• EXERCISE:
Please transcribe exactly, and only, the lines of the data below between the line holding "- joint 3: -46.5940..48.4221" and the line holding "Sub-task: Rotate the", inclusive.

Start of Block

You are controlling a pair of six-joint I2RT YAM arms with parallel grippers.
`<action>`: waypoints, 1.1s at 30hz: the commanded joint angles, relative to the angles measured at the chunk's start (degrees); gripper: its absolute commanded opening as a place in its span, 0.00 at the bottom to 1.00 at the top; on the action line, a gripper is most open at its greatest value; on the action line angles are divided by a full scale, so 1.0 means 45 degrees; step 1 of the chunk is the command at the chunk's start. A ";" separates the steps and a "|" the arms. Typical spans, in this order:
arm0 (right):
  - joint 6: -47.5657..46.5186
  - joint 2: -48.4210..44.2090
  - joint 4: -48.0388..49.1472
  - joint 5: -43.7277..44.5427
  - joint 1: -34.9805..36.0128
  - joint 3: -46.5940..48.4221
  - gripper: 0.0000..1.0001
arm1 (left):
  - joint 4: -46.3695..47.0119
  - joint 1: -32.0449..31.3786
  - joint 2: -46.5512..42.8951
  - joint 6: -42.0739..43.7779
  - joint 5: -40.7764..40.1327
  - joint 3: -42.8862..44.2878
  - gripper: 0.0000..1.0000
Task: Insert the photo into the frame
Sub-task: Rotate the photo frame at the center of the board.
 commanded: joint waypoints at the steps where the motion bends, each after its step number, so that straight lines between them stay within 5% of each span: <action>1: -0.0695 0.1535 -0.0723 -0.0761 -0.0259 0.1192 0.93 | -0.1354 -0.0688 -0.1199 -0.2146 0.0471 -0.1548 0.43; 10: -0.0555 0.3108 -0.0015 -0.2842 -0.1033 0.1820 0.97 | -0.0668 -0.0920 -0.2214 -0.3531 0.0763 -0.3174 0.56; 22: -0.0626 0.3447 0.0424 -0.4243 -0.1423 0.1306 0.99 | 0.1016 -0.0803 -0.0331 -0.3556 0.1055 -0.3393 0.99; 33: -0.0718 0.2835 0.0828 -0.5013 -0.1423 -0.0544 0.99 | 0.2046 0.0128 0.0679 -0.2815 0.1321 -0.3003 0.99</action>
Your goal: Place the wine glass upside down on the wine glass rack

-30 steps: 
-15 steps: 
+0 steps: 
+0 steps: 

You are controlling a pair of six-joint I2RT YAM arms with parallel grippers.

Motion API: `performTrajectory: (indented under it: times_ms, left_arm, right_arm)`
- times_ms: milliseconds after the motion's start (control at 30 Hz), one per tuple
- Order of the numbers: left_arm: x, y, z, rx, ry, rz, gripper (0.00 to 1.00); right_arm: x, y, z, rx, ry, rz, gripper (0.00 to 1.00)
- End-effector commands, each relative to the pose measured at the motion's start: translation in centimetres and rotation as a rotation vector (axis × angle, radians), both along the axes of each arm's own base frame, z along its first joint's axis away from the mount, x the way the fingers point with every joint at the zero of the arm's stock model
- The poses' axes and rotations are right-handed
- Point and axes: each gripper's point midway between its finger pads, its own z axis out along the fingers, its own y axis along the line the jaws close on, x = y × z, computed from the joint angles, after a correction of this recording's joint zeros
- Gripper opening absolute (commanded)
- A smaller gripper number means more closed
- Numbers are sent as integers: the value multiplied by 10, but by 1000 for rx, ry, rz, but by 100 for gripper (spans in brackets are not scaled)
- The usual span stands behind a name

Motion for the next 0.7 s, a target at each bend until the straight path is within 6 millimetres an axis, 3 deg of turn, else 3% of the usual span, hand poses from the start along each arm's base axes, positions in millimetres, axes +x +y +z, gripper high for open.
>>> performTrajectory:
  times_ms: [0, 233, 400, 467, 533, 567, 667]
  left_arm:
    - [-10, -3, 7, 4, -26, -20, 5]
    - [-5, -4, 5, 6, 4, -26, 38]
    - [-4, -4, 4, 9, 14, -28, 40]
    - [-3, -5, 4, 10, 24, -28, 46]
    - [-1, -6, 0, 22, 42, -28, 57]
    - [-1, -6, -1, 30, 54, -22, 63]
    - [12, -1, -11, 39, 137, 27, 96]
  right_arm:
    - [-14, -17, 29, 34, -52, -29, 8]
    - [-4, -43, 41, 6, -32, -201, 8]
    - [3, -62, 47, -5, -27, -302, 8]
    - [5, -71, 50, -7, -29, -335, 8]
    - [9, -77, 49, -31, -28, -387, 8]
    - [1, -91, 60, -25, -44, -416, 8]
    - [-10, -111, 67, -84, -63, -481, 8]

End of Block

• REPLY:
  - joint 3: -46.5940..48.4221
  - gripper: 0.0000..1.0001
arm1 (left):
  - joint 4: -46.3695..47.0119
  - joint 1: -32.0449..31.3786
  - joint 2: -46.5512..42.8951
  - joint 6: -42.0739..43.7779
  - joint 5: -40.7764..40.1327
  - joint 3: -42.8862..44.2878
  - gripper: 0.0000..1.0000
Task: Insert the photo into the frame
Sub-task: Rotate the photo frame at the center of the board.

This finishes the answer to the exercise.